Some farewells in football feel right even when they hurt. James Tavernier announcing he will leave Rangers at the end of this season is one of those. After 11 years, over 500 appearances, and one of the most significant chapters in the club's modern history, the captain is moving on.
It's not a shock exactly — at 32, the end of a long and decorated spell was always coming. But knowing something is coming and actually hearing it confirmed are two different things. Ibrox will feel a little different next season.
What Tavernier meant to Rangers
He joined Rangers in 2015 when the club was still working its way back up through the Scottish leagues following years of financial turmoil and administration. Rangers had just returned to the Scottish Premiership. They needed leaders, they needed quality, and they needed players willing to take on the weight of expectation at a massive club still rebuilding its identity.
Tavernier became all of those things. He was appointed captain and wore the armband with pride through the highs and the painful lows. The defining moment of his career at Ibrox came in the 2020-21 season under Steven Gerrard — an undefeated Scottish Premiership title, 55 league championships in the club's history, ending Celtic's bid for ten-in-a-row. Tavernier lifted that trophy as captain. Whatever comes next, that moment is permanent.

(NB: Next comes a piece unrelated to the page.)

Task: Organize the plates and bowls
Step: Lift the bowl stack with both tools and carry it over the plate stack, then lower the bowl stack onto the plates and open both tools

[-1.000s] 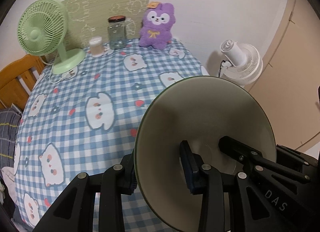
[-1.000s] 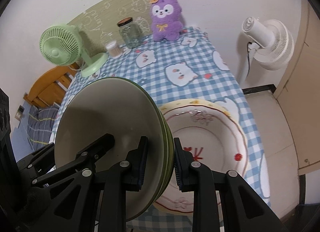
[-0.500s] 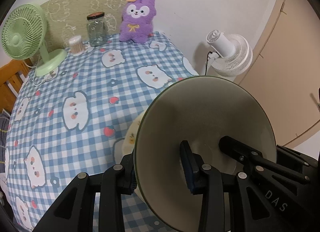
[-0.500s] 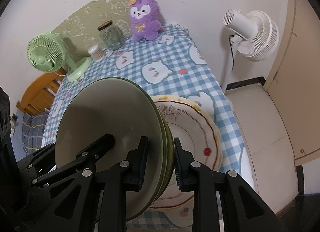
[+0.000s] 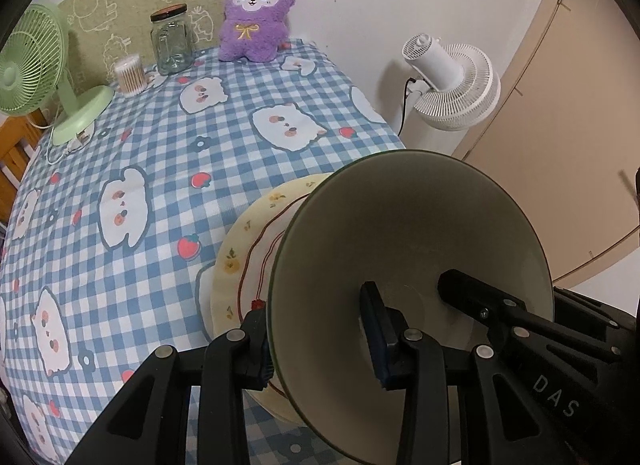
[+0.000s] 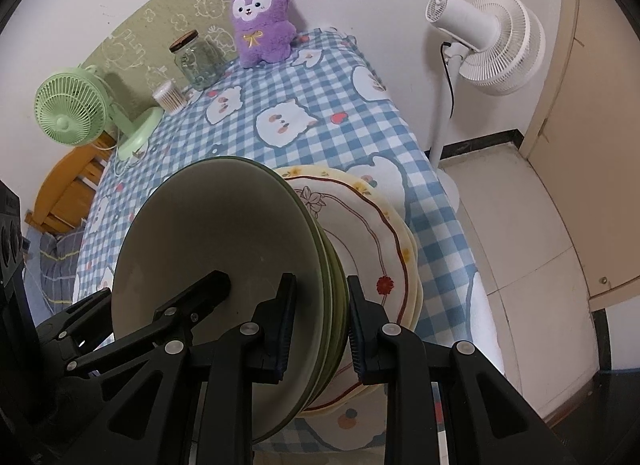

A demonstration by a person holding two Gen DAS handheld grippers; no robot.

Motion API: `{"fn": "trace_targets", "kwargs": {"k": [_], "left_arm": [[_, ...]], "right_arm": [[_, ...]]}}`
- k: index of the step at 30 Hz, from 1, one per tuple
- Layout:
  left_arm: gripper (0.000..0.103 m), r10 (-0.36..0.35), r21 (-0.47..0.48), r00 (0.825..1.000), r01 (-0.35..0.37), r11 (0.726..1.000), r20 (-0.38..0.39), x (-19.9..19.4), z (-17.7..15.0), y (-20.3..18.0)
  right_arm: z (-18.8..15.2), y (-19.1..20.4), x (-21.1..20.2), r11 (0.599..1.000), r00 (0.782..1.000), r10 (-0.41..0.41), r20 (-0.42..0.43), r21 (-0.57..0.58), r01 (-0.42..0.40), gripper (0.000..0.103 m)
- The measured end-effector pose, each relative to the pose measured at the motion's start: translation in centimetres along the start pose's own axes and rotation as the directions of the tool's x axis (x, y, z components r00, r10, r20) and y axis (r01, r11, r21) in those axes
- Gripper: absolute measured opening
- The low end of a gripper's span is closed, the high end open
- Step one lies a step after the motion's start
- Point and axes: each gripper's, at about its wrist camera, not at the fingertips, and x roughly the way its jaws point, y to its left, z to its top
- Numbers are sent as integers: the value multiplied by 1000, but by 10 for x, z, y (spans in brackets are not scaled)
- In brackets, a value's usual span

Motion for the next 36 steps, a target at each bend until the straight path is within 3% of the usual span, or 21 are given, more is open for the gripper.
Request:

He also contributed in numbers that defenders rarely manage. He scored over 100 goals for Rangers, the vast majority from the right back position — penalties, free kicks, and surging runs into the box that opposition teams never quite figured out how to stop. He was, in many ways, a right back who played like a winger with a licence to attack at will.
The emotional farewell
When news broke that Tavernier would leave, the reaction from fans and pundits told its own story. These are players you remember. Not just for what they did statistically — though his numbers were remarkable — but for what they represented. Stability in chaos. Consistency when the club desperately needed it.

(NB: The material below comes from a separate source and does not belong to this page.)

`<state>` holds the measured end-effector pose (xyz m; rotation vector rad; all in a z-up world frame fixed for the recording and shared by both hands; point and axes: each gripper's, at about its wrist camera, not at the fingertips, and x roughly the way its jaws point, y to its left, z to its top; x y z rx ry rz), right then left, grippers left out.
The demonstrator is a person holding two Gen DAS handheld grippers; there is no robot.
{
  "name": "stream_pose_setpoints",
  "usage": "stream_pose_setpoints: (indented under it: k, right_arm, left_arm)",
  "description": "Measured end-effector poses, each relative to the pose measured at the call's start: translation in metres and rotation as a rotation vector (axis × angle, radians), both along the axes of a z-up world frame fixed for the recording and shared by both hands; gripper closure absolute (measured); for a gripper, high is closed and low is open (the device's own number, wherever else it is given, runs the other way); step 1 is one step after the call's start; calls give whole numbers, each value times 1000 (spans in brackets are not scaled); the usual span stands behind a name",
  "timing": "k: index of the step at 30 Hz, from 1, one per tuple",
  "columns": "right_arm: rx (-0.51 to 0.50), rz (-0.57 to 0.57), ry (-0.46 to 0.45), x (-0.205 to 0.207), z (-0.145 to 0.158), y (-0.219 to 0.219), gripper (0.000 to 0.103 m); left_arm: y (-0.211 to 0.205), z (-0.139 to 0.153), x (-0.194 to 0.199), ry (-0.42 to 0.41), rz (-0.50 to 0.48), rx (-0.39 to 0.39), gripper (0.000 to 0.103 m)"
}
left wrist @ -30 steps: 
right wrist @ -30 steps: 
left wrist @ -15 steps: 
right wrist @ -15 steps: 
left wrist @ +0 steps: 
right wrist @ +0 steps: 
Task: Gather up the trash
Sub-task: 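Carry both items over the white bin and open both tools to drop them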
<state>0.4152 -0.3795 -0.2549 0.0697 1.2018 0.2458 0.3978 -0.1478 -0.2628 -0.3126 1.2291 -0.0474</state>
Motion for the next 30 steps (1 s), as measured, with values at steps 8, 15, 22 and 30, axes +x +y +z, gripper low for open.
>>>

He played through the turbulent post-administration years when Rangers were finding their feet. He was there for the ugly defeats in Europe when the club was still catching up with the continent. And he was there for the moments of glory — the title, the Europa League final run in 2022 that had the whole of Scotland transfixed.
That Seville run was something else entirely. Rangers vs Eintracht Frankfurt in a European final. Tavernier led a side that defied expectations all the way to the end, losing on penalties but doing so with a performance that made the club proud. He scored in the shootout. He gave everything.
Where does he go from here?
At 32, Tavernier is not done. He's fit, experienced, still capable of playing at a high level. Championship clubs in England will take a long look. Some lower Premier League sides might gamble on his attacking instincts. There's also the possibility of a move abroad — he's shown at Rangers and in European competition that he can perform on a big stage.
Whatever he decides, he earns the right to leave on his own terms and with nothing but goodwill from the Ibrox faithful. That's rarer than it sounds in modern football. Most long-serving players end their stints with some kind of tension — contract disputes, fan frustration, managerial fallouts. Tavernier seems to be walking away clean.
Rangers now face a real question
Replacing a captain who has given 11 years, scored over 100 goals from right back, and lifted a title is not straightforward. Rangers will need someone who can fill the attacking role Tavernier played on that flank — not just defend, but push forward, create, and score.
That type of modern attacking full-back is in high demand across European football. It won't come cheap, and it won't be immediate. The club's recruitment team has work to do.
But right now, that can wait. Right now, the appropriate response is to acknowledge what James Tavernier gave to Rangers Football Club over 11 years and a remarkable career in blue.
End of an era. And what an era it was.
James Tavernier officially confirmed he will leave Rangers FC at the end of the 2025-26 season, concluding an 11-year association with the Ibrox club.